Problem to solve: The lines to copy are those holding the string "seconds" in the entries below.

= = =

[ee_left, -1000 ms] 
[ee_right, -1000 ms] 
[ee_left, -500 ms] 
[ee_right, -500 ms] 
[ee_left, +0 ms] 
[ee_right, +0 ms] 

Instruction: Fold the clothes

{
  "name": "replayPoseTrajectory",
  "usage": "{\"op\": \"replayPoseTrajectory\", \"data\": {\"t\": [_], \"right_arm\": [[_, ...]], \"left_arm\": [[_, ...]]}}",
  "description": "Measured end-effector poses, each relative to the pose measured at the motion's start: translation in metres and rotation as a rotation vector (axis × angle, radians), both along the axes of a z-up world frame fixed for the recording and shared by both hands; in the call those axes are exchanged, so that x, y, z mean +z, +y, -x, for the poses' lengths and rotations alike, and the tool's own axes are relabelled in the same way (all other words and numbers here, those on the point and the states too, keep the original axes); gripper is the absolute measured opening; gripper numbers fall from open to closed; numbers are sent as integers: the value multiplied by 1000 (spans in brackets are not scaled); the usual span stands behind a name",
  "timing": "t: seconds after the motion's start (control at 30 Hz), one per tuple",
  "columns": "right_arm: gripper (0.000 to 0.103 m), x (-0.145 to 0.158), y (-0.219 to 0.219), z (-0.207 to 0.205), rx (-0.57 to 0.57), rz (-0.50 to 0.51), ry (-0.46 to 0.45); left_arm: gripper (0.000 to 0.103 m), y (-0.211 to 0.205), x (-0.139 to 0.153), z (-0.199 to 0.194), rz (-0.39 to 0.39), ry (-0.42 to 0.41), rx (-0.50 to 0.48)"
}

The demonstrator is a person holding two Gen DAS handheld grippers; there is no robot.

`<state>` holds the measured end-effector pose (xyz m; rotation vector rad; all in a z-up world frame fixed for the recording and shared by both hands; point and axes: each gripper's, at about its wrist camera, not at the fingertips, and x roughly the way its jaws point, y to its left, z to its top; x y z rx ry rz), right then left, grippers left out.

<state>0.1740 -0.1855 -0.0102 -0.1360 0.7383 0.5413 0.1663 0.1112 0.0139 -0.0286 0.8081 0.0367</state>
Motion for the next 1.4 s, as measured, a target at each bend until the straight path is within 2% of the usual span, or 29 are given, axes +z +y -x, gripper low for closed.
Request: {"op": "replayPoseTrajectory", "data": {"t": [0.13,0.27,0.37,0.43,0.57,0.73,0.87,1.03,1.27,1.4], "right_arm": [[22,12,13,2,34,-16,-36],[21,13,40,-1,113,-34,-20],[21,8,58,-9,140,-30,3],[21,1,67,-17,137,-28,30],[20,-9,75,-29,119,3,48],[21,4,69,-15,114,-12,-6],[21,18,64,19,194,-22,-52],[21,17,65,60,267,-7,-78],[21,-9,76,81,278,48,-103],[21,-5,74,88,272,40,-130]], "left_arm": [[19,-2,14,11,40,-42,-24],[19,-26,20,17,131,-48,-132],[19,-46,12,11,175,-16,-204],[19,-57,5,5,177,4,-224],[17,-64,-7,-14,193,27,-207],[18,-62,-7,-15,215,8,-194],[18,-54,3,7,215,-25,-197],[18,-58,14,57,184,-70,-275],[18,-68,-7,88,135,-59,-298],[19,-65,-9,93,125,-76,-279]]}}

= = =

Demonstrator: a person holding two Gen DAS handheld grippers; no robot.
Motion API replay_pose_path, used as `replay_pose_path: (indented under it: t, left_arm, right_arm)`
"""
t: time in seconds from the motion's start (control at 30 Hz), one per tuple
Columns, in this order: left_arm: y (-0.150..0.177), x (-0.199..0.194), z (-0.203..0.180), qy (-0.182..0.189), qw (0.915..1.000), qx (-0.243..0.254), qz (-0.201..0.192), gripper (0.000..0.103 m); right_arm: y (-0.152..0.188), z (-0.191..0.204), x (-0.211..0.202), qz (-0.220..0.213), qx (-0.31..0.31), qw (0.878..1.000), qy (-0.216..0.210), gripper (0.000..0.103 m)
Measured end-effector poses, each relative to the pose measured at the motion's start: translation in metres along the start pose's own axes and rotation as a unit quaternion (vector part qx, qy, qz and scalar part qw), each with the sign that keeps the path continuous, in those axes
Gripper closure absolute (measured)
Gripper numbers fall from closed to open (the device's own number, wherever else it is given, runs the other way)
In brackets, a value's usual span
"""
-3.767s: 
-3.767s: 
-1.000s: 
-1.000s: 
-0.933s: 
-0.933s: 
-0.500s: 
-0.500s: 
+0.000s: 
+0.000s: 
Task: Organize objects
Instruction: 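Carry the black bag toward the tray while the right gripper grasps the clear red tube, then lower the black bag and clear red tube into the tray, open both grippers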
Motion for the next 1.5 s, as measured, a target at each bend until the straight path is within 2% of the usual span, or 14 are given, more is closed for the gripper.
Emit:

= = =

Exercise response:
  "timing": "t: seconds after the motion's start (control at 30 Hz), one per tuple",
t: time in seconds from the motion's start (control at 30 Hz), one per tuple

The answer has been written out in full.